_Exercise directions_
Exactly as they appear below, repeat the lines from the one with "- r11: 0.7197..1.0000" through the one with "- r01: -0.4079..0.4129", and no others.

------------------------------------

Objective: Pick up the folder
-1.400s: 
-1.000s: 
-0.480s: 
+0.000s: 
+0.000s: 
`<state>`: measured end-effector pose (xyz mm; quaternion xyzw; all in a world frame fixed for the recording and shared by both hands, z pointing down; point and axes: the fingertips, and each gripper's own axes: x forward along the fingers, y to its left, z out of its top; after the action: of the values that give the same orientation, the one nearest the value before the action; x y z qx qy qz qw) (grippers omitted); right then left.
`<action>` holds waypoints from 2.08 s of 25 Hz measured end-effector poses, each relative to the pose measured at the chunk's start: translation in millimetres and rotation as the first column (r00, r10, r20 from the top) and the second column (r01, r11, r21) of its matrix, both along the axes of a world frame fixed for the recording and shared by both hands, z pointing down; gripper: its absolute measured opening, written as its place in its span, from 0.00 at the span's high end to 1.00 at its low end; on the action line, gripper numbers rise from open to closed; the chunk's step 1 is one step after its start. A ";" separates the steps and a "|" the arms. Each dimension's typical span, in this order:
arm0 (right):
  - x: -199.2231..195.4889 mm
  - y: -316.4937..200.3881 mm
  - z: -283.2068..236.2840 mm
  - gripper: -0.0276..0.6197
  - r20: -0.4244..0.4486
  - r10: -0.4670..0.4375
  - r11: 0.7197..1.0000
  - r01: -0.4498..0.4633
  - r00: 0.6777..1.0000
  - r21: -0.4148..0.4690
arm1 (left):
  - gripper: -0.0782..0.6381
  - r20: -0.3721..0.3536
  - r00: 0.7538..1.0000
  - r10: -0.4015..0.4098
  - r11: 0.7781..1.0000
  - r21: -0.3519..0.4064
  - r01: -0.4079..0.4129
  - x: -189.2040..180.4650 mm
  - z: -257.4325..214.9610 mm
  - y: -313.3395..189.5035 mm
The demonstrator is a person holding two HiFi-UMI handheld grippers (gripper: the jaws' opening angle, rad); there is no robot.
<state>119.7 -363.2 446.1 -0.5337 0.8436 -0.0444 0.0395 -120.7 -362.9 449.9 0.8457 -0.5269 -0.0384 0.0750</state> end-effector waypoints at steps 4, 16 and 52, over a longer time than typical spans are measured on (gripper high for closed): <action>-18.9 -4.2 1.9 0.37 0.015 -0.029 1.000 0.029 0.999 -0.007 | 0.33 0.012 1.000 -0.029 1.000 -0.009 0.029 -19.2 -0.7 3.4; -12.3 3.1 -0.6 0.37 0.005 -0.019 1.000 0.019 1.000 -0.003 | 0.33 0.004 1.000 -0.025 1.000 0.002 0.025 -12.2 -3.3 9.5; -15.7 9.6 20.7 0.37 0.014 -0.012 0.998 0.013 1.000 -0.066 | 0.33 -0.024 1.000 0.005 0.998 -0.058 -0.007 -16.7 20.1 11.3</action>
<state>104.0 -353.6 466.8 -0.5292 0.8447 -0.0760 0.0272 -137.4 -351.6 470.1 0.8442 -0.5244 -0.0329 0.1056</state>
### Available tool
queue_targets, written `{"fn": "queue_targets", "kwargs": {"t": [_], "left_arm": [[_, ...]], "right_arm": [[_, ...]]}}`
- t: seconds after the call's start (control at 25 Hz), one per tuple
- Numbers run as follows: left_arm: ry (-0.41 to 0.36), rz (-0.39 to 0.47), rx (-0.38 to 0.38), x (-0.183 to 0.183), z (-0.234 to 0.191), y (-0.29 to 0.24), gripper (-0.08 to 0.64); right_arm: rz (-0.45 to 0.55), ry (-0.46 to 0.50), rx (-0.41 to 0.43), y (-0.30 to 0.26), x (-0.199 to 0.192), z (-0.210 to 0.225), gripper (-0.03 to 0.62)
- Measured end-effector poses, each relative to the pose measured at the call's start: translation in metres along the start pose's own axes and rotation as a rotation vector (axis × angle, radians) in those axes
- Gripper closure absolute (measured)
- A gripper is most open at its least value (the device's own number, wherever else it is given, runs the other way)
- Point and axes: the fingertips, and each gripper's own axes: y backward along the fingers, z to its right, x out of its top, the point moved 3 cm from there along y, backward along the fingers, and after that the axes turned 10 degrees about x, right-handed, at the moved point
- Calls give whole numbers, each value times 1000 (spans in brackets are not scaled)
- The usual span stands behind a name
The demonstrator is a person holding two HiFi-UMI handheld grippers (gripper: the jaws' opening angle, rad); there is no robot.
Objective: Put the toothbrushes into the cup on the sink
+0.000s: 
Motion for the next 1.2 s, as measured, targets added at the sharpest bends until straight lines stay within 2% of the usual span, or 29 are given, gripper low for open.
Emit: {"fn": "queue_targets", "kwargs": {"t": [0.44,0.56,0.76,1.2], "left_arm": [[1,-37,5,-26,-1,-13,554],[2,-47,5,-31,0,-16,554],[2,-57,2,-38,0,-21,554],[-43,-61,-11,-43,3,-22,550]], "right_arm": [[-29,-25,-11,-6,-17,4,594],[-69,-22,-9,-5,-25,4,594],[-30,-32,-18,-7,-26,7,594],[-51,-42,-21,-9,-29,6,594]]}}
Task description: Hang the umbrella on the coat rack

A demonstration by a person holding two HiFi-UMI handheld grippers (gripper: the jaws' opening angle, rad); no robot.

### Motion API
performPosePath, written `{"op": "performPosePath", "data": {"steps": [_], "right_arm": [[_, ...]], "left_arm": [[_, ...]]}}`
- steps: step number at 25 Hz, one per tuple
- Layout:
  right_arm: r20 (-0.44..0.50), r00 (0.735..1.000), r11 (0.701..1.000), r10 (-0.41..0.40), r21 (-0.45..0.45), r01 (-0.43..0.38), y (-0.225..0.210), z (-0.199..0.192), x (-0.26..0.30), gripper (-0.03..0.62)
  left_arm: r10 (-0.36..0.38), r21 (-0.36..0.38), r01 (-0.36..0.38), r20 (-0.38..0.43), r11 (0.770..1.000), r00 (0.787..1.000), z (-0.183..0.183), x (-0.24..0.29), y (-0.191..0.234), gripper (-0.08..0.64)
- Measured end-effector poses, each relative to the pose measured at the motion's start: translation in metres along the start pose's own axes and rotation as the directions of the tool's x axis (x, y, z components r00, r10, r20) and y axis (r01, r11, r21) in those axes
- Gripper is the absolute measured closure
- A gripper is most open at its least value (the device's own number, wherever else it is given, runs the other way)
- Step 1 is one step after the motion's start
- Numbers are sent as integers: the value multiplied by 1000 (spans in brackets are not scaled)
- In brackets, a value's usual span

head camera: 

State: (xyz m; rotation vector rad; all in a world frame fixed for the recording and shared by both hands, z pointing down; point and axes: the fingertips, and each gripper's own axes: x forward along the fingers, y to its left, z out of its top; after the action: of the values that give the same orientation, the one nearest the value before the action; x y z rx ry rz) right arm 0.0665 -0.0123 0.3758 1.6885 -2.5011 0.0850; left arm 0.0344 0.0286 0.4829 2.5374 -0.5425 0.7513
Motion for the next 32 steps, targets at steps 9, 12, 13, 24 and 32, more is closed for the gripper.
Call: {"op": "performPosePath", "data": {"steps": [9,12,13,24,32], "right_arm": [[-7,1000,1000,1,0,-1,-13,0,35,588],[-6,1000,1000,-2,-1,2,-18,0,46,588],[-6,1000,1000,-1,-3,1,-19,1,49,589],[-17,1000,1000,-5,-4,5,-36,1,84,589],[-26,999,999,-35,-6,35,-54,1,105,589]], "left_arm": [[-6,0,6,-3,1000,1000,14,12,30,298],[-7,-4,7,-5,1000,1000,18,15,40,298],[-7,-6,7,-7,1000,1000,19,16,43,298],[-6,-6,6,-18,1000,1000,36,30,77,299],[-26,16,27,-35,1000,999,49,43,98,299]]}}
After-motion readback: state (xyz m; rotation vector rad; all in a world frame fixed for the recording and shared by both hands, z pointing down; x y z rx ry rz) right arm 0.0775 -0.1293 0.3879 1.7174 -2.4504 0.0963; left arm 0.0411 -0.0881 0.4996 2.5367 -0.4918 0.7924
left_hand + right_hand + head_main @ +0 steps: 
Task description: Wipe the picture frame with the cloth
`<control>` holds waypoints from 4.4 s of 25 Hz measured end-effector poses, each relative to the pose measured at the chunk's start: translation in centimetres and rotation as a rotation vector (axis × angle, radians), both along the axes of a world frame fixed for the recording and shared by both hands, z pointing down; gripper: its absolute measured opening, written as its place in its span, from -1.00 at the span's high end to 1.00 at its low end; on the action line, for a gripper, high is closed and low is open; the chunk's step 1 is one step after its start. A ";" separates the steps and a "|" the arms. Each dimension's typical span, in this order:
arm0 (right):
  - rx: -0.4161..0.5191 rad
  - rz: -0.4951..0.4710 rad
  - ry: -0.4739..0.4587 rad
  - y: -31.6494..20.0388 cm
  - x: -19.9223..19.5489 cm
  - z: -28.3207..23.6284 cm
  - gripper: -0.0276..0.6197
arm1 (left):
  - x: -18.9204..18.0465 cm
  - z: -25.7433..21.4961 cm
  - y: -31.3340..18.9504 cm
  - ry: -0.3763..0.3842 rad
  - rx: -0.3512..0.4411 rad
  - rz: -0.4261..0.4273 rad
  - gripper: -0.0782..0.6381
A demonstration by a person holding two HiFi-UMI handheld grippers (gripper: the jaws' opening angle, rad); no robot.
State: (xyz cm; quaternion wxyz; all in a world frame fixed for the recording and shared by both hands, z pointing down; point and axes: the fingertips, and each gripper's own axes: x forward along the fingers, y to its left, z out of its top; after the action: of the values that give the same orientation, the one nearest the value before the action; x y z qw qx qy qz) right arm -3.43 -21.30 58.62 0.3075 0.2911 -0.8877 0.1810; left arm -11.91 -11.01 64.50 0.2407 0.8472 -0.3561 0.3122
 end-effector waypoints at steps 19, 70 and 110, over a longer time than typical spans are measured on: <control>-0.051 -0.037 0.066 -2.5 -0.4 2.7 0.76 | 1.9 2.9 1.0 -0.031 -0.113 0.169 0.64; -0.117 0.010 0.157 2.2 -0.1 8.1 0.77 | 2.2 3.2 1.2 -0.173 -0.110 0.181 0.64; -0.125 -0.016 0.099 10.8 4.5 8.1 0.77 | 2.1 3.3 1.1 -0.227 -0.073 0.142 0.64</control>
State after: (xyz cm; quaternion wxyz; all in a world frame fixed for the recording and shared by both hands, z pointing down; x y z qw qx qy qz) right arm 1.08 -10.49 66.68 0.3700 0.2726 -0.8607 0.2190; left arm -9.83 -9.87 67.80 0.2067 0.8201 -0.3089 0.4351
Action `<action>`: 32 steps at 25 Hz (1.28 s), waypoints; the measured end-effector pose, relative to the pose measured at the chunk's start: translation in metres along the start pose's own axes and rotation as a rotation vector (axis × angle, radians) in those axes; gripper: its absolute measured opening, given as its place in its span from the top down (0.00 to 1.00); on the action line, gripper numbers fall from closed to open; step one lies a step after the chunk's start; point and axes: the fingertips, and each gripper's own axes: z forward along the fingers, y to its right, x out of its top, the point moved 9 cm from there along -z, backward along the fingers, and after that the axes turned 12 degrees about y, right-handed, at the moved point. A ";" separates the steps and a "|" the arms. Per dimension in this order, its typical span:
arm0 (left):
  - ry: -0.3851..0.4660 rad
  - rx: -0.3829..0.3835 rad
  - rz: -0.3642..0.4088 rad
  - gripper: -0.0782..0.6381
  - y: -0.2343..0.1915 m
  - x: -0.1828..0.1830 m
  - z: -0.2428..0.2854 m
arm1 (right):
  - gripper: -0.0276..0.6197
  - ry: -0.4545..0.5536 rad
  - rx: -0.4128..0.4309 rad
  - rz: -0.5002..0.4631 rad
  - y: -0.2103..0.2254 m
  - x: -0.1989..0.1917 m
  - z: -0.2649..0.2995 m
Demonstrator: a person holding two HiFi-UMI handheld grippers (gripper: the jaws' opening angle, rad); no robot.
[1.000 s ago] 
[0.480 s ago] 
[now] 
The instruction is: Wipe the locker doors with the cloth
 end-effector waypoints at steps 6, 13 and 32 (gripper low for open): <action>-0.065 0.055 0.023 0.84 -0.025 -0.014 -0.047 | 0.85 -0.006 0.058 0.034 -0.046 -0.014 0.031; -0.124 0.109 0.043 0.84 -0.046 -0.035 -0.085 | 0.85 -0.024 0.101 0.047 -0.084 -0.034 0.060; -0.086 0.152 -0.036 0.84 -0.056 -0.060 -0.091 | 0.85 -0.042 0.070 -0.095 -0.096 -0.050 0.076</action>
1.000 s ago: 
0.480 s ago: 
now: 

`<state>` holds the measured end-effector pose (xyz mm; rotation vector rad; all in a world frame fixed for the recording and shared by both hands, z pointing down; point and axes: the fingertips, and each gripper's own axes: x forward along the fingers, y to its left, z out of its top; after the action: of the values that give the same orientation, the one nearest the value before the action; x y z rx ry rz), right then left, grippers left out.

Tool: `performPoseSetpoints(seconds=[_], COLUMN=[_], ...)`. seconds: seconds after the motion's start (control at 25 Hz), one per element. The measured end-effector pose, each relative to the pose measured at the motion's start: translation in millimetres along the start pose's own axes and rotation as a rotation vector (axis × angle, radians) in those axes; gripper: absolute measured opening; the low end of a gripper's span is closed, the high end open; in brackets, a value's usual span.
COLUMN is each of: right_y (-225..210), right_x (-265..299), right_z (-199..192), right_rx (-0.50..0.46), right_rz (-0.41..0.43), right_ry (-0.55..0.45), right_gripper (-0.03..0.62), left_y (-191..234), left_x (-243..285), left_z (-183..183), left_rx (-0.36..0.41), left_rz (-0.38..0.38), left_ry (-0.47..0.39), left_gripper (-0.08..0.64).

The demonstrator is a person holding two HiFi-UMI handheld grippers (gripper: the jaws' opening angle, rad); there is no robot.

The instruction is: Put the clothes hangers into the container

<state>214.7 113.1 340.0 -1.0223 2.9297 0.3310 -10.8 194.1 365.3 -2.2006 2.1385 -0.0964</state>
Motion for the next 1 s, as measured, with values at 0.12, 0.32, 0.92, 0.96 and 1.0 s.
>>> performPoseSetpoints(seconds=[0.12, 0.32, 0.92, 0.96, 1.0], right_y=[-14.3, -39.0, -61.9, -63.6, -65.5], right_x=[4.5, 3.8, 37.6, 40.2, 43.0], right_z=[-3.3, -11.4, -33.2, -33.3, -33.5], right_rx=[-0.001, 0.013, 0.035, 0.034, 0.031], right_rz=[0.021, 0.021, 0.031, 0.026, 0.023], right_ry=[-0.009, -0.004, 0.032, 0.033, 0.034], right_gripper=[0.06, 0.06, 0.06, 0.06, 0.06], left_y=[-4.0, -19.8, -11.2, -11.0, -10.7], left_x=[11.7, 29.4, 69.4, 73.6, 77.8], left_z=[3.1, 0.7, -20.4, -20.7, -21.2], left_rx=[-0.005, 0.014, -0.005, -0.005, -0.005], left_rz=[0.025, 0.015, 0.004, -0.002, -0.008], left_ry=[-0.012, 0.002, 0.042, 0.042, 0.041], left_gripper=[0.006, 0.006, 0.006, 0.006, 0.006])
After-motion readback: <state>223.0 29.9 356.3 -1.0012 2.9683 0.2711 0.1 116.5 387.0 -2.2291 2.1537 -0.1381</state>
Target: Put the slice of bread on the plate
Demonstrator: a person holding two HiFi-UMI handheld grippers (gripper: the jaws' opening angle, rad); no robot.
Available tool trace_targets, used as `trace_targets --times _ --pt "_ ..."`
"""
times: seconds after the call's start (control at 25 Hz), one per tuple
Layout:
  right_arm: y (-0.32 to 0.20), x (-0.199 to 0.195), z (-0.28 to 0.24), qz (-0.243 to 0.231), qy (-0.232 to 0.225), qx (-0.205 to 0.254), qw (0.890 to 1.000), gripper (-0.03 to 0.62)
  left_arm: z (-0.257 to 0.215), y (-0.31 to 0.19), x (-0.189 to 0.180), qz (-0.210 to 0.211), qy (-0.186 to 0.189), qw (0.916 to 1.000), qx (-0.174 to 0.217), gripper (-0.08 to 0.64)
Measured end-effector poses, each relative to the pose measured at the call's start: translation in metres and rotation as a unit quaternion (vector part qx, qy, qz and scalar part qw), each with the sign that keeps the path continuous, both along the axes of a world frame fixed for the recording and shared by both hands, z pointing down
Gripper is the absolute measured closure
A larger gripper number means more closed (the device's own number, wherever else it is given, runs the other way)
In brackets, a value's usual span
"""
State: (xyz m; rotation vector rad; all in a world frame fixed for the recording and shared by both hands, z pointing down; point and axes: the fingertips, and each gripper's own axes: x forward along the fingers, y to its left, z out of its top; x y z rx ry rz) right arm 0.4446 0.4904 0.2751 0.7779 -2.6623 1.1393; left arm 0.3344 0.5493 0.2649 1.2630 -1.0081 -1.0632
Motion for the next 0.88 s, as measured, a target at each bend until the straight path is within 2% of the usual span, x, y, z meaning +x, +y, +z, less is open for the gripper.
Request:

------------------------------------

_Expected output_
  - r11: 0.7197..1.0000
  - r01: -0.4498..0.4633
  - r00: 0.6777..1.0000
  - r21: -0.4148..0.4690
arm1 (left):
  - gripper: -0.0782..0.6381
  - r20: -0.3721..0.3536
  - r00: 0.7538..1.0000
  - r10: -0.4015..0.4098
  - r11: 0.7781..1.0000
  - r21: -0.3519..0.4064
  - r01: -0.4079..0.4129

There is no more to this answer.